EXERCISE REQUIREMENTS: From the entries that follow, reproduce exactly and only the lines from the line with "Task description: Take" to the line with "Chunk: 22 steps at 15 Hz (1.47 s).", endpoints included.
[[ RECORDS, beginning ]]
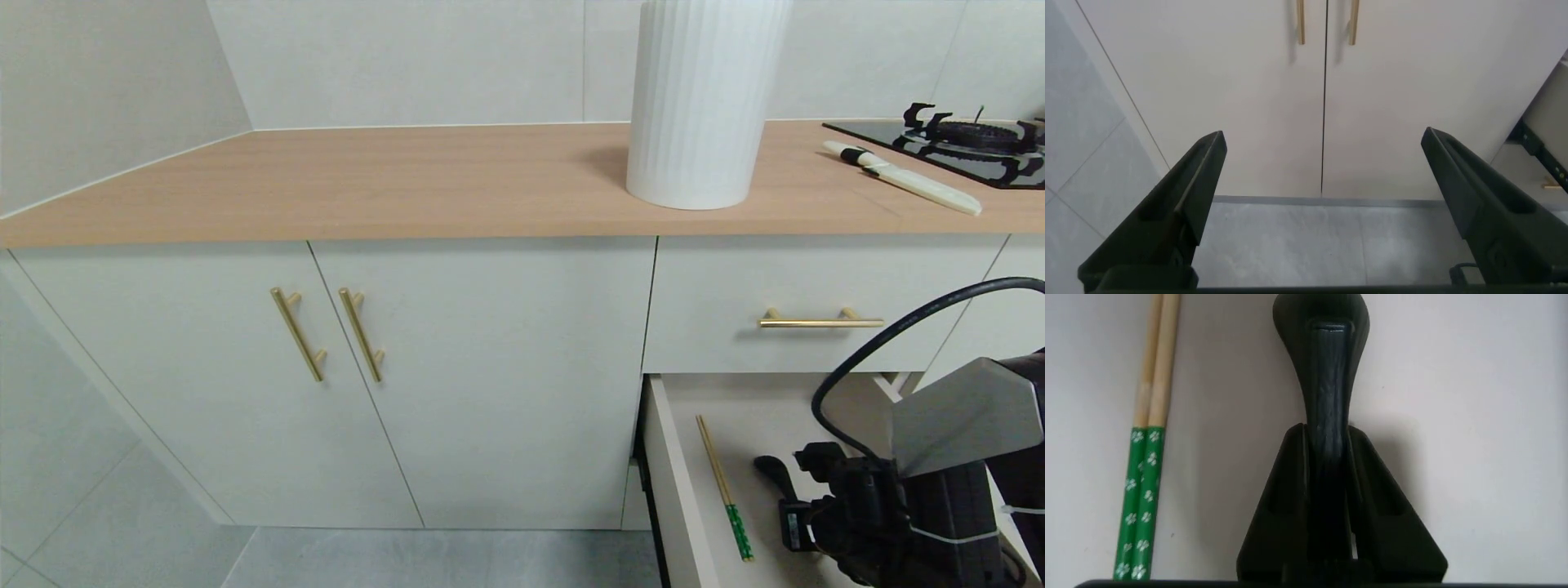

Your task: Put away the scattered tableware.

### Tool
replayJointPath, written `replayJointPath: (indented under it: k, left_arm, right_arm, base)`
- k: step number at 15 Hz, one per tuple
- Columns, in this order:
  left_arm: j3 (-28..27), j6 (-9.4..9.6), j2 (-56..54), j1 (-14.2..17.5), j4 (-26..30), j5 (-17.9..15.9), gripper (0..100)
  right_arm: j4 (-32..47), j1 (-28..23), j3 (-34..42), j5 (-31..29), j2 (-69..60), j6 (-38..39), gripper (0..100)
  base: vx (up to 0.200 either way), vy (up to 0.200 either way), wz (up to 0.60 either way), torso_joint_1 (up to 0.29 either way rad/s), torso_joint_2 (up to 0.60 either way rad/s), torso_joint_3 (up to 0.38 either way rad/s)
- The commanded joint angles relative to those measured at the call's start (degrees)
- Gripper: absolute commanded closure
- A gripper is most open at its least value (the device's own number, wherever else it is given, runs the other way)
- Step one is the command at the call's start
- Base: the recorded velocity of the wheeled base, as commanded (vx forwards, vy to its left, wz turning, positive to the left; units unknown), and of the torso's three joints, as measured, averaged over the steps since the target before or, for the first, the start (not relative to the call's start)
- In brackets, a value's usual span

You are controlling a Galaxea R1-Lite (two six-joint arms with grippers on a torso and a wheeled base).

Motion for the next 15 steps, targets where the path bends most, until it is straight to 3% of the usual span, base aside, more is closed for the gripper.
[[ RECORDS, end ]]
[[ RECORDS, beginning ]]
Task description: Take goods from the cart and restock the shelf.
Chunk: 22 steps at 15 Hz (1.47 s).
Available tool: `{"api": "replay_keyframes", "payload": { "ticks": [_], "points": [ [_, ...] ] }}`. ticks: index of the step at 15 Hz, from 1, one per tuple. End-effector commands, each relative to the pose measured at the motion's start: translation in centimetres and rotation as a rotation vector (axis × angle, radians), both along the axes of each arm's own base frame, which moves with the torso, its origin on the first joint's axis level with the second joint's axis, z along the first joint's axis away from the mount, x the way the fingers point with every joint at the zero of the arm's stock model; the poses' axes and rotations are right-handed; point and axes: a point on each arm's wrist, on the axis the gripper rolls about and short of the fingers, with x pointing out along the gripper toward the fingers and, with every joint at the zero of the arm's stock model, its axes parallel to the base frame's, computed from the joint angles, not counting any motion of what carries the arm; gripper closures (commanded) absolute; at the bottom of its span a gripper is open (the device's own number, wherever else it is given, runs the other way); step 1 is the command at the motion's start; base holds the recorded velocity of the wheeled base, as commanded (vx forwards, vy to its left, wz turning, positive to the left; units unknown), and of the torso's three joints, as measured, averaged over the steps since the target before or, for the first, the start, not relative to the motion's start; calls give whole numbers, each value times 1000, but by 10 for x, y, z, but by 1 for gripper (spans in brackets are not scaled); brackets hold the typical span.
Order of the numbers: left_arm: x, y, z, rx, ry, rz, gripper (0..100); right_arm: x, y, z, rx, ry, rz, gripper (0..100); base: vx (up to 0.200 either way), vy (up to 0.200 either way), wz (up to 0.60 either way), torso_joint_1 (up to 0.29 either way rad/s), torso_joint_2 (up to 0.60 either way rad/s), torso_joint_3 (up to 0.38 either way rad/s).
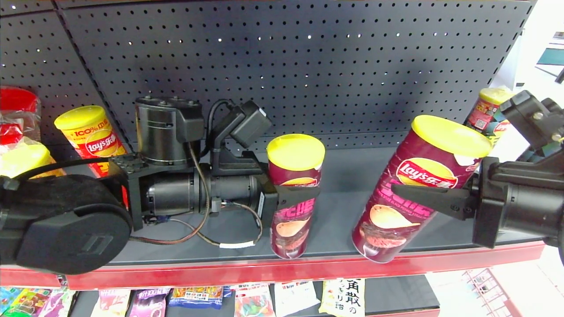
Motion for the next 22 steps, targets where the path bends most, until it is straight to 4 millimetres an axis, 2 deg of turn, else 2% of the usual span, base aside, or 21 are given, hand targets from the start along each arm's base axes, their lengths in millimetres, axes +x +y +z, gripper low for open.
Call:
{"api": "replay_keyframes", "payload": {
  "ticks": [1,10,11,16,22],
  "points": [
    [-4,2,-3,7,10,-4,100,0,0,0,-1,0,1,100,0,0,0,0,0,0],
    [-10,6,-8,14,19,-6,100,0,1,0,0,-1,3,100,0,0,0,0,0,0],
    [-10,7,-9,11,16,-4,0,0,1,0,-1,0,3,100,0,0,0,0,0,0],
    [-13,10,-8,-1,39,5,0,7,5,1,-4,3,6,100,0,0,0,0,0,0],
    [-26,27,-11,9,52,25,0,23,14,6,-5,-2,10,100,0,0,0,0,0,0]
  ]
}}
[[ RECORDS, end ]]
EXERCISE OUTPUT:
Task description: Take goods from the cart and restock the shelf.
Chunk: 22 steps at 15 Hz (1.47 s).

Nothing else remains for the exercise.